User-visible name of the agent; can be freely choosen and does not have to be unique, although it helps.

brain

The learning algorithm part of the agent; a name-params block

muscle

The rollout part of the agent algorithm; a name-params block

objective

The particular objective function of the agent; a name-params block

load

Specifies an existing model to be loaded; must be compatible with the algorithms defined in brain and muscle. The load section is optional: if not given, a new agent model will be created from scratch. This section contains the following keys:

agent

Unique identifier (not name) of the agent to be loaded

experiment_run

An experiment run during which the model was created;

phase

Number of the phase after which the model was saved.

replay

Allows to load trajectories from one or more other runs for the agent to offline train on. The replay section is optional. Under the replay key, a list of objects with the following keys can be given:

agent

Unique identifier (not name) of the agent to be loaded

experiment_run

An experiment run during which the model was created;

phase

Number of the phase after which the model was saved.

Simulation

Within an episode, at least one agents acts within one environment; but usually, there is more than one actor. When agents act and environments are updated is determinted by a simulation controller; flow control is handled by termination conditions.

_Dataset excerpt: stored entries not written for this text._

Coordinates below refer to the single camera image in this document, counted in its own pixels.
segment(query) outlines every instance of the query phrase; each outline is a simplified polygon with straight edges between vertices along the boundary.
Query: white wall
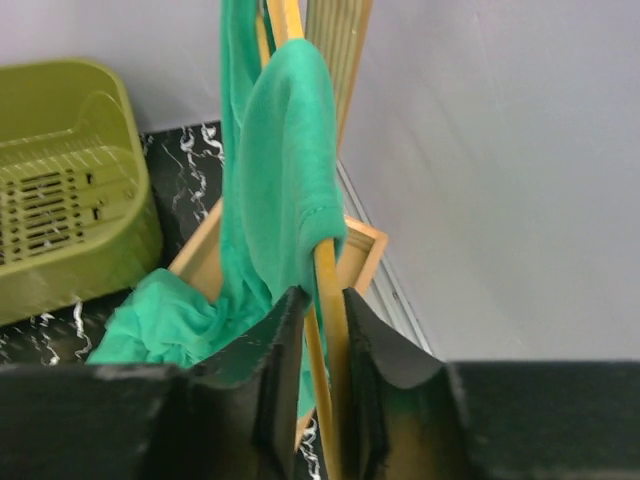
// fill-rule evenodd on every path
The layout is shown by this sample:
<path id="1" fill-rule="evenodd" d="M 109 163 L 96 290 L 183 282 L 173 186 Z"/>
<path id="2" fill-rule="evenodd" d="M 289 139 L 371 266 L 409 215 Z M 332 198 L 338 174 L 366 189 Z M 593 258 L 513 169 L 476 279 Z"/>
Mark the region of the white wall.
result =
<path id="1" fill-rule="evenodd" d="M 435 353 L 640 358 L 640 2 L 377 0 L 342 160 Z"/>
<path id="2" fill-rule="evenodd" d="M 0 0 L 0 65 L 101 61 L 143 131 L 218 119 L 218 16 L 219 0 Z"/>

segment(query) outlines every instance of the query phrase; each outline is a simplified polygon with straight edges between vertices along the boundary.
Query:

Flow control definitions can be factors as part of an experiment design. Therefore, each definition has a (per-experiment) unique name. E.g.:

definitions:
  simulation:
    taking_turns:
      name: palaestrai.simulation:TakingTurns
      conditions:
        - name: palaestrai.experiment:EnvironmentTerminationCondition
          params: {}

Simulation definitions take the following parameters:

name

The “name” part of a name-params block. Note that there are is no separate “params” block, though.

conditions

A list of termination conditions, as name-params blocks.